Make runnable binary
$ cd /data $ git clone --recursive https://github.com/lijinf2/losha.git $ cd losha $ mkdir build $ cd build $ cmake -DCMAKE_BUILD_TYPE=Release .. $ make help $ make -j4 Master $ make -j4 e2lsh
Prepare dataset and groundtruth
$ cd ../script $ python idfvecs.py $ hadoop dfs -mkdir /losha /losha/audio $ hadoop dfs -Ddfs.blocksize=8388608 -put audio_base.idfvecs /losha/audio $ hadoop dfs -Ddfs.blocksize=8388608 -put audio_query.idfvecs /losha/audio $ cd ../gqr/ && mkdir build && cd ./script $ sh cal_groundtruth.sh
Run in single machine (assume the hostname is master, Master run in one terminal and e2lsh runs in another terminal)
$ cd ../../script $ ../build/husky/Master --conf ../conf/e2lsh.conf $ // open another shell to run e2lsh $ ../build/e2lsh --conf ../conf/e2lsh.conf $ sh evaluate.sh
Run in multiple machines (assume 2 worker machines, with hostnames as worker1 and worker2)

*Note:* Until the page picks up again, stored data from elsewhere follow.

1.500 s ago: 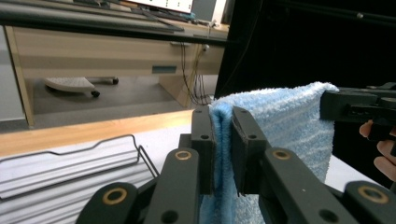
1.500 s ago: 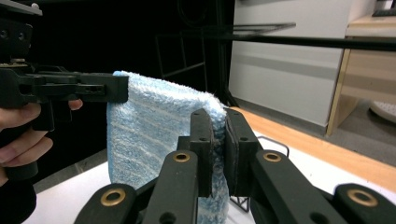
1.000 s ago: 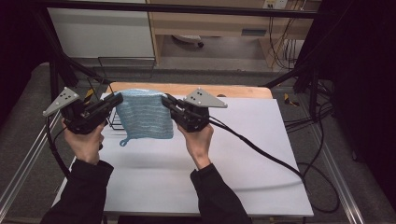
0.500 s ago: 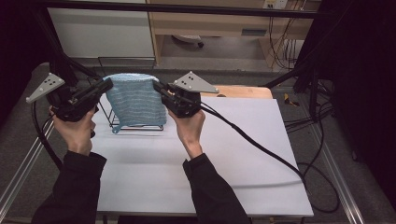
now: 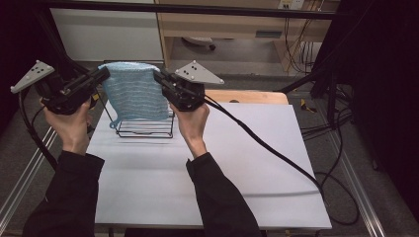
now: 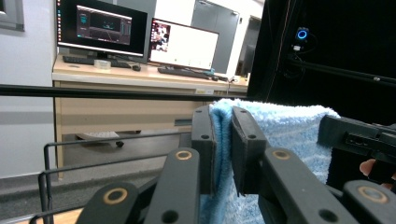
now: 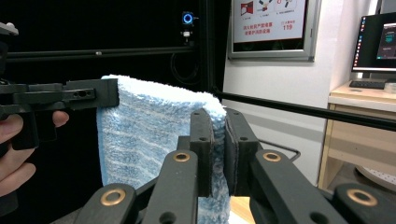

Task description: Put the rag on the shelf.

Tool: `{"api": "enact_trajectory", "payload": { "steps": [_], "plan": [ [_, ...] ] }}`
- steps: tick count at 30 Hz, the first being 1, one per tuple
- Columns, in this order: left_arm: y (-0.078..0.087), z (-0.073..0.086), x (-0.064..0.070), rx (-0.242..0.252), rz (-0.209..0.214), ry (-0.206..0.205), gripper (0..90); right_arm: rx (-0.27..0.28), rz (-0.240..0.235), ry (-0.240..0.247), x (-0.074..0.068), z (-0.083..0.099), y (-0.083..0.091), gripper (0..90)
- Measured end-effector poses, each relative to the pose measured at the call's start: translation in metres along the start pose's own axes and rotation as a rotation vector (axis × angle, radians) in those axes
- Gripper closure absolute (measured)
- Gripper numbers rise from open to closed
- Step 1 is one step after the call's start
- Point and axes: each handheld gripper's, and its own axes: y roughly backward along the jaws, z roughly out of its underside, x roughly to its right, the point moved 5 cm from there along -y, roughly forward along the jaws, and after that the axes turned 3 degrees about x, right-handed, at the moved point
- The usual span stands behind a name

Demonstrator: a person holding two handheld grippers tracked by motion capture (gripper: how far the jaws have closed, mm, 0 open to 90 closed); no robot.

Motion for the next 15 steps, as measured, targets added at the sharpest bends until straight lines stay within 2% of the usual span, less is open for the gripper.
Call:
{"api": "enact_trajectory", "payload": {
  "steps": [15],
  "plan": [
    [-0.008,-0.028,-0.011,0.023,-0.019,-0.011,80.7,0.039,0.01,-0.004,0.003,-0.021,-0.024,83.7]
  ]
}}
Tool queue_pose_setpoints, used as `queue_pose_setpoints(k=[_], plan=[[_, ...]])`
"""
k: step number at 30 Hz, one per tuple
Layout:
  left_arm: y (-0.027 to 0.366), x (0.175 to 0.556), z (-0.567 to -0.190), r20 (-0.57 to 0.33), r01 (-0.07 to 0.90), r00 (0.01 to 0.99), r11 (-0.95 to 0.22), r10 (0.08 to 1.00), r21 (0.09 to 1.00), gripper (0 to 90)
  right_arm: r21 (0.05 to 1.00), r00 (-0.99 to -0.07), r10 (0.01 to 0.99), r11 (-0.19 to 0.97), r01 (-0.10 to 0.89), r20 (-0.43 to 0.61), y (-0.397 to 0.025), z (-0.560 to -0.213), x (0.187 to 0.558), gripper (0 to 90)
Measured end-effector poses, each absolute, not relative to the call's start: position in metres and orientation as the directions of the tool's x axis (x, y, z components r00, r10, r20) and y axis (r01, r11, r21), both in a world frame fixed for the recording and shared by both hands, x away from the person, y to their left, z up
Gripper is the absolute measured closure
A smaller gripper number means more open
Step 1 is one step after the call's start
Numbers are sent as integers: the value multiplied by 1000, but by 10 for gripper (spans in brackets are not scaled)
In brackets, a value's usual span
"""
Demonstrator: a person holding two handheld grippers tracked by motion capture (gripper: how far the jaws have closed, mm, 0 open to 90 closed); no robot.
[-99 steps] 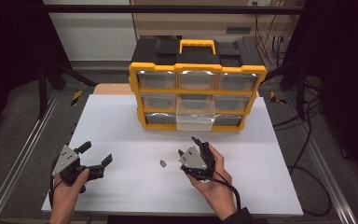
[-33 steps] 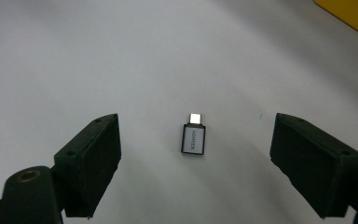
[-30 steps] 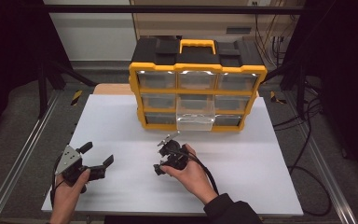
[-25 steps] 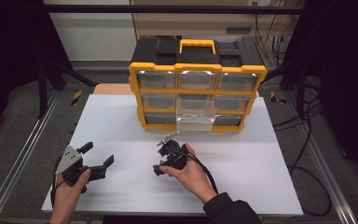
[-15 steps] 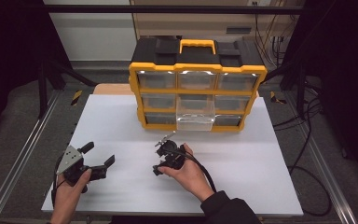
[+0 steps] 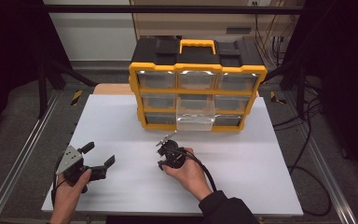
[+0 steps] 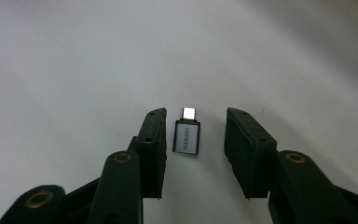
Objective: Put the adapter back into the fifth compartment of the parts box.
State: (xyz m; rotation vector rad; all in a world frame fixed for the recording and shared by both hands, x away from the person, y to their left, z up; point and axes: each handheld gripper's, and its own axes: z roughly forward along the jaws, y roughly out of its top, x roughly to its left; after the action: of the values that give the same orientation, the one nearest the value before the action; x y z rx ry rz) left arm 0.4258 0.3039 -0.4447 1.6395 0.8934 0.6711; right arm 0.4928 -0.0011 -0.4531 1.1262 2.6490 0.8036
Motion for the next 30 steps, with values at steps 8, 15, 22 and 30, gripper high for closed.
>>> queue_pose_setpoints(k=[8,15,22,30], plan=[[304,425,-444,-21,210,552,-114,834,971,15,529,-704,705,567,631,85,-1,-457,493,649],[303,426,-444,-20,210,554,-116,832,971,15,537,-708,702,568,624,80,2,-458,492,684],[304,425,-444,-24,210,554,-112,832,971,15,534,-714,698,586,609,48,3,-460,492,738],[305,425,-445,-21,209,556,-115,831,971,15,557,-719,694,582,593,41,0,-461,490,764]])
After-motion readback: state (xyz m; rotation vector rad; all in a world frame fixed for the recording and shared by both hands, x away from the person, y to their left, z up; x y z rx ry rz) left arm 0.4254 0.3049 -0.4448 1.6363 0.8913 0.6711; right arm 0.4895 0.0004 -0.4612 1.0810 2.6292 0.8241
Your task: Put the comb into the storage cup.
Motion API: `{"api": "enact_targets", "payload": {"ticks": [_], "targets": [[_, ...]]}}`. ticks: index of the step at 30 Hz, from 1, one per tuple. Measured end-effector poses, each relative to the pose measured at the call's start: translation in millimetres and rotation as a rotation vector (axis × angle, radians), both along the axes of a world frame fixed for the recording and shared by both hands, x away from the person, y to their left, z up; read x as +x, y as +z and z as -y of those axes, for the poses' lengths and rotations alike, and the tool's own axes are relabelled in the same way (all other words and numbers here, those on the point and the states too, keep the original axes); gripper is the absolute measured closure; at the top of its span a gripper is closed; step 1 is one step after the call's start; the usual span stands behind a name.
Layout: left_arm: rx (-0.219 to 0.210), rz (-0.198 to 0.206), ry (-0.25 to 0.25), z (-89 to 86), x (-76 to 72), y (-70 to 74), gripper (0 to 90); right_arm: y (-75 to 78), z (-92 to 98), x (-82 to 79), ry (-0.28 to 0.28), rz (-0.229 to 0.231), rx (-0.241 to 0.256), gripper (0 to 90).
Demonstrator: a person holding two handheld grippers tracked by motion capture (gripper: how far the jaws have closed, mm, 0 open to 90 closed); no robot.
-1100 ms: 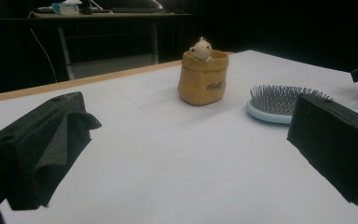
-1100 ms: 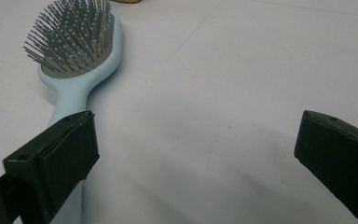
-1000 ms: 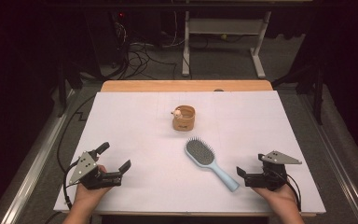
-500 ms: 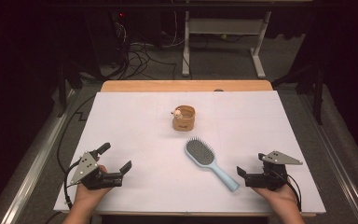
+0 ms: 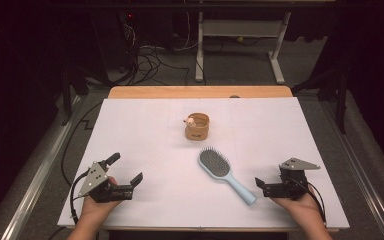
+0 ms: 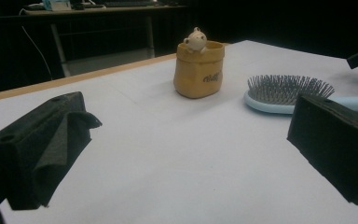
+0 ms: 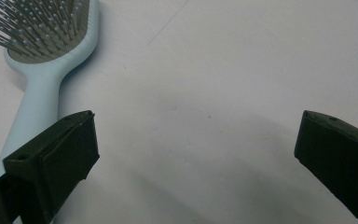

$ ../build/husky/Master --conf ../conf/e2lsh-slaves.conf $ ./exec.sh ../build/e2lsh --conf ../conf/e2lsh-slaves.conf $ sh evaluate.sh
- Master and e2lsh run on two different shells - Always remove output files on HDFS before next try. - We suggest to set up GQR and Husky before using LoSHa.